> _WHAT YOU HAVE TO DO_
Every line of the listing below is to be repeated exactly; the pictures stay out.

··· STORED DATA ···

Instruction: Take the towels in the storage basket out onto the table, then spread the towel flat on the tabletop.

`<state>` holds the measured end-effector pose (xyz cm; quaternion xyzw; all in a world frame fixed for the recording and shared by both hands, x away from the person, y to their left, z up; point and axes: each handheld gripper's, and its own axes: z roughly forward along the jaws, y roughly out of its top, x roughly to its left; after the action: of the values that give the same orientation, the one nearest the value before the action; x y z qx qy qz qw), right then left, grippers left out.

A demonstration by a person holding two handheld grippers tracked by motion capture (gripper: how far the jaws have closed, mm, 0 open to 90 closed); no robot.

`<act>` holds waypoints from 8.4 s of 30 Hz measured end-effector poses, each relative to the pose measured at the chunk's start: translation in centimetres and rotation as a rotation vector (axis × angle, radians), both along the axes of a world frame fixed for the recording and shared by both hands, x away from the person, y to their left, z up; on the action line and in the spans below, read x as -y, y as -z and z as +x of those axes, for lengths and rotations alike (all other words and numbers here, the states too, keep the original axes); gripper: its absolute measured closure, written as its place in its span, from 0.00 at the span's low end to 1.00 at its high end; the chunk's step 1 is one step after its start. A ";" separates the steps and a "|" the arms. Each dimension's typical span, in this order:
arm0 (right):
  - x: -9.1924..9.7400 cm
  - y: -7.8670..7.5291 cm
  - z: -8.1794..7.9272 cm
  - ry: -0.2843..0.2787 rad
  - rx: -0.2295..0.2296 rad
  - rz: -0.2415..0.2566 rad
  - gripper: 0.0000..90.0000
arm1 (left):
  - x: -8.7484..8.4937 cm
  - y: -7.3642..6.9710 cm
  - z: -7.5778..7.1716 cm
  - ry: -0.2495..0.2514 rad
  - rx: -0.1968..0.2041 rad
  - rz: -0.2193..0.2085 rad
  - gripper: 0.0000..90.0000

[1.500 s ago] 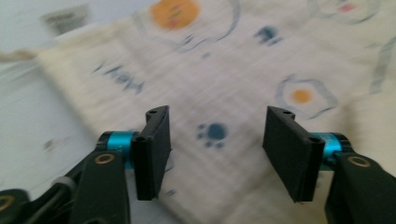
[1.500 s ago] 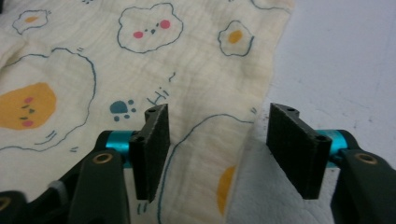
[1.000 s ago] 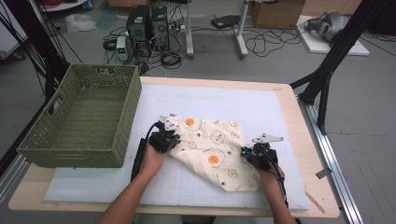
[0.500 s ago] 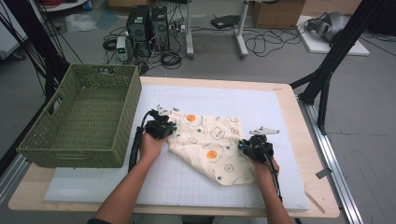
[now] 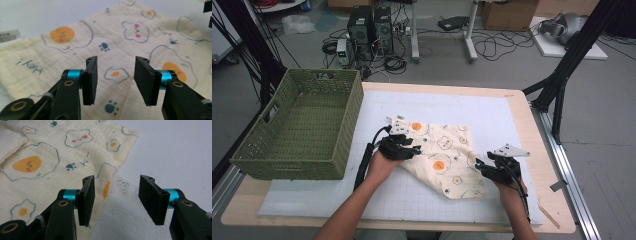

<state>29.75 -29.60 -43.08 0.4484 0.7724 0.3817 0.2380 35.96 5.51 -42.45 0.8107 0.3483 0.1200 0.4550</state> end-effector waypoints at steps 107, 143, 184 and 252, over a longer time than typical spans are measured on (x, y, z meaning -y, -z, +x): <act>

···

> _ANSWER BOX_
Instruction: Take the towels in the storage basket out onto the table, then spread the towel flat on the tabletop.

`<state>` holds the measured end-effector pose (xyz cm; quaternion xyzw; all in a world frame fixed for the recording and shared by both hands, x away from the person, y to their left, z up; point and axes: each handheld gripper's, and its own axes: z roughly forward along the jaws, y roughly out of its top, x roughly to its left; after the action: of the values that give the same orientation, the one nearest the value before the action; x y z qx qy qz qw), right then left, grippers left out.

A demonstration by a person holding two handheld grippers tracked by motion capture (gripper: how far the jaws have closed, mm, 0 open to 90 closed); no robot.

`<act>` holds waypoints from 8.4 s of 30 Hz measured end-effector poses, each relative to the pose measured at the chunk's start: translation in centimetres and rotation as a rotation vector (axis × angle, radians), both along the axes of a world frame fixed for the recording and shared by both hands, x away from the person, y to their left, z up; on the action line and in the spans below, read x as -y, y as -z and z as +x of those axes, for lengths and rotations alike (all other words and numbers here, the states too, keep the original axes); gripper: its absolute measured closure, written as its place in its span, from 0.00 at the span's low end to 1.00 at its high end; the chunk's step 1 is one step after its start. A ";" separates the steps and a "|" the arms. Each dimension's typical span, in this order:
arm0 (right):
  - x: -9.1924..9.7400 cm
  - y: -7.8670..7.5291 cm
  - z: -8.1794..7.9272 cm
  - ry: -0.2843..0.2787 rad
  - rx: -0.2295..0.2296 rad
  - rz: -0.2415..0.2566 rad
  - gripper: 0.0000..90.0000
arm1 (left):
  - x: -8.7484..8.4937 cm
  - y: -7.3642..6.9710 cm
  - z: -7.5778..7.1716 cm
  - ry: -0.2495..0.2514 rad
  - rx: -0.1968..0.2041 rad
  - rz: -0.2193..0.2085 rad
  - gripper: 0.0000..90.0000

[1.500 s ago] 
[1.500 s ago] 
[1.000 s ago] 
[0.500 s ago] 
[now] 

<state>29.75 -29.60 -43.08 0.4484 0.7724 0.3817 0.2380 35.96 5.51 -42.45 0.8107 0.3483 0.1200 0.4550</state> end-effector waypoints at steps 107, 143, 184 and 252, over a longer time than typical spans are measured on (x, y, z meaning -y, -z, +x): <act>

There is no more to this answer.